I've been emailing the ICC webmaster all week and they keep telling me the old posts will be accessible by the end of today. I also told them that they are loosing a lot of people to this site because we can communicate as we did on their site. The new ICC site sucks bad.


----------



## Mech (Oct 30, 2009)

Re: ICC sucks

I accessed the old posts today on the "new and improved" ICC website, where I stumbled across a post with a link to this site.         So yes, the archived material is available.

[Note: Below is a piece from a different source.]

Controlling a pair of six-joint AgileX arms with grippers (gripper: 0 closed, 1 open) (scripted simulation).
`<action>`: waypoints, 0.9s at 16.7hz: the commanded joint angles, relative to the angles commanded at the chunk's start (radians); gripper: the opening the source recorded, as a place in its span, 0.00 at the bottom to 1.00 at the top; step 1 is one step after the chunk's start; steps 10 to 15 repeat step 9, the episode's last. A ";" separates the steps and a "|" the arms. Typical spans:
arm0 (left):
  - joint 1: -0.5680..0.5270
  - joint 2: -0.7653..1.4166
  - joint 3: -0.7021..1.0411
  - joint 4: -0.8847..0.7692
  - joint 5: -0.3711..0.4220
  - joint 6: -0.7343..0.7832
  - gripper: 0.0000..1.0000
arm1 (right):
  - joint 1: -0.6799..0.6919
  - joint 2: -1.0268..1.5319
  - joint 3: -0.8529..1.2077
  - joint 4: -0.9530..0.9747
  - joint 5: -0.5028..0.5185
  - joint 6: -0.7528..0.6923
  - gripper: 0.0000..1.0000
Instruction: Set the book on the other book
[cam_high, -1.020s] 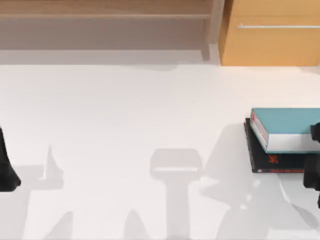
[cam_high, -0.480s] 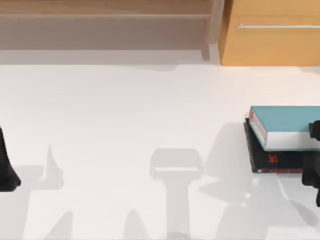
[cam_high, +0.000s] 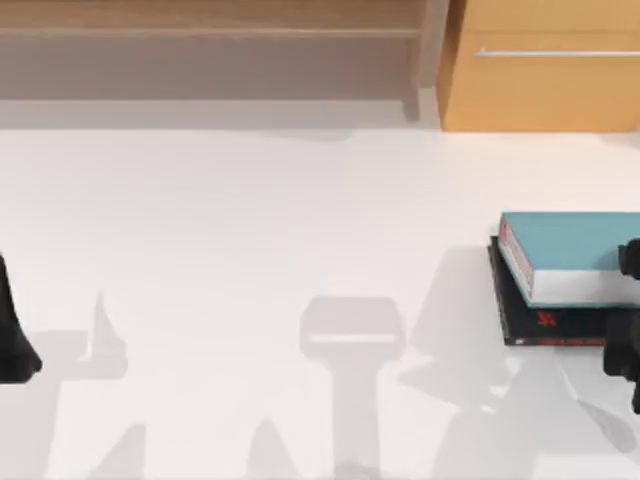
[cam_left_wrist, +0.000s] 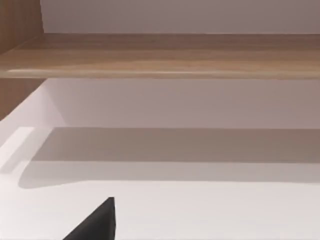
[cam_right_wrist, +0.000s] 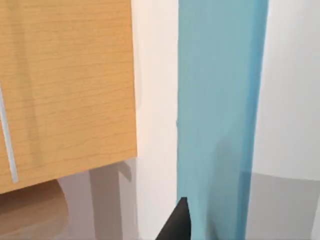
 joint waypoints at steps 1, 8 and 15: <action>0.000 0.000 0.000 0.000 0.000 0.000 1.00 | 0.000 0.000 0.000 0.000 0.000 0.000 0.83; 0.000 0.000 0.000 0.000 0.000 0.000 1.00 | 0.000 0.000 0.000 0.000 0.000 0.000 1.00; 0.000 0.000 0.000 0.000 0.000 0.000 1.00 | 0.000 0.000 0.000 0.000 0.000 0.000 1.00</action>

I registered and created an account for free on their website, but I have no idea what benefits that carries.  I still receive the ICC updates even though I'm not a member.


----------



## peach (Oct 30, 2009)

Re: ICC sucks

maybe ICC is rethinking things.. like.. they made code book sales thru the BB..  and they got more members thru the BB..  and people actually visited their website.... thru the BB.


----------



## D a v e W (Nov 3, 2009)

Re: ICC sucks

Amazing how there forward thinking works. I 've been in their site over the last two weeks, I caan sum it up in one word WORTHLESS".  :lol: I'll have to look for the old post, and BTW what happened in Baltimore with the Sunday morning ICC BB meeting?? :roll:


----------



## Alias (Nov 3, 2009)

Re: ICC sucks

Week number 2, 2 e-mails sent, and I still can't get an account set-up!  To say I am p$ssed off is an understatement!   :evil:

Sue, who is a govt. member

Update - finally got in to the ICC website!  I'll see what I can see.


----------